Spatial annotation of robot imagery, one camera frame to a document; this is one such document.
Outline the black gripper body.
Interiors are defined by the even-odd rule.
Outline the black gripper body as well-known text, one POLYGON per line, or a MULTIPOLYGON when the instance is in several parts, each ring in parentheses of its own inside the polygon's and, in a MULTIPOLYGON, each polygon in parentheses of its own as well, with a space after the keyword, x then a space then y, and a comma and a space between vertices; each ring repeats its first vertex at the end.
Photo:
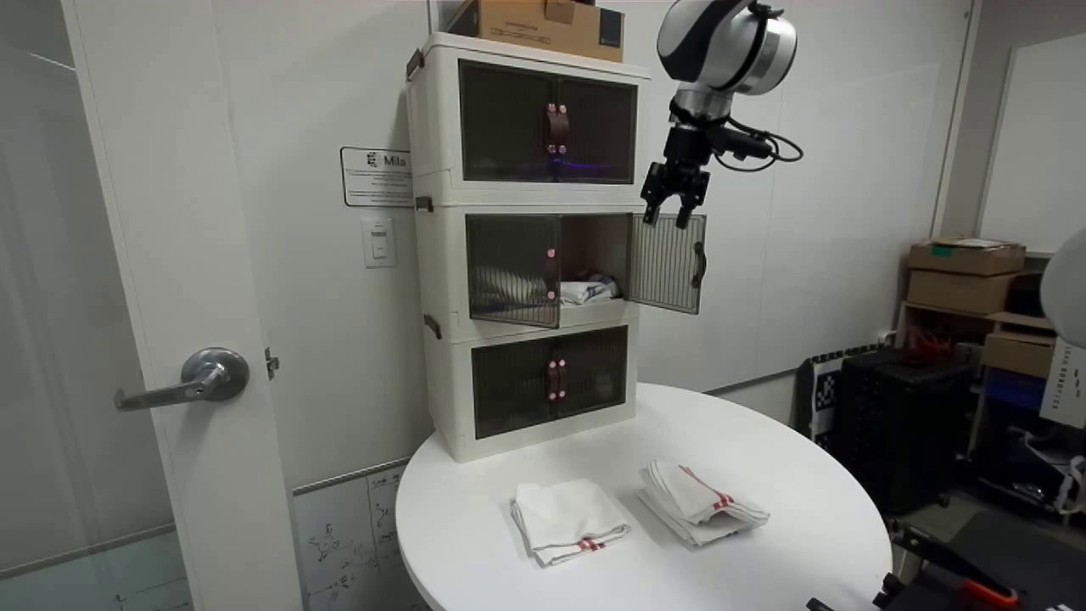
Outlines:
POLYGON ((665 160, 649 168, 641 198, 649 204, 663 204, 667 198, 680 198, 682 204, 698 204, 708 186, 707 163, 721 146, 727 146, 721 118, 698 118, 690 112, 676 112, 665 136, 665 160))

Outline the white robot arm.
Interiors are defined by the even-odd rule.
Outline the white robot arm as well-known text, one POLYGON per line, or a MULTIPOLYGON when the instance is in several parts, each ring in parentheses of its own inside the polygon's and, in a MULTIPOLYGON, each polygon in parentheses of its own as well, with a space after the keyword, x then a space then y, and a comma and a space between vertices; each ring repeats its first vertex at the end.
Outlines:
POLYGON ((655 55, 676 80, 667 100, 665 160, 641 183, 643 222, 655 225, 667 198, 685 229, 701 204, 716 160, 736 172, 796 163, 804 151, 732 117, 736 96, 767 96, 795 67, 796 32, 767 0, 672 0, 658 25, 655 55))

> _WORK TASK_
Once the pictures are set aside, the remaining data must be transcribed exactly.

> _SOLUTION_
Spatial annotation of robot imagery, one camera frame to a document; this is one such document.
Outline the black gripper body.
Interiors are defined by the even-odd rule.
Outline the black gripper body as well-known text, one POLYGON per line, or a MULTIPOLYGON when the instance is in several parts, each ring in parentheses of its own inside the polygon's and, in a MULTIPOLYGON, each polygon in parentheses of its own as well, with a space after the keyword, x then a space then y, and a comma and a space between vertices; each ring repeats its first vertex at the end.
Photo:
Outlines:
POLYGON ((665 160, 649 168, 641 198, 649 204, 663 204, 667 198, 680 198, 682 204, 698 204, 708 186, 707 163, 721 146, 727 146, 721 118, 698 118, 690 112, 676 112, 665 136, 665 160))

Outline the white robot arm.
Interiors are defined by the even-odd rule.
Outline the white robot arm as well-known text, one POLYGON per line, or a MULTIPOLYGON when the instance is in several parts, each ring in parentheses of its own inside the polygon's and, in a MULTIPOLYGON, each polygon in parentheses of its own as well, with a space after the keyword, x then a space then y, and a comma and a space between vertices; each ring repeats its first vertex at the end.
Outlines:
POLYGON ((655 55, 676 80, 667 100, 665 160, 641 183, 643 222, 655 225, 667 198, 685 229, 701 204, 716 160, 736 172, 796 163, 804 151, 732 117, 736 96, 767 96, 795 67, 796 32, 767 0, 672 0, 658 25, 655 55))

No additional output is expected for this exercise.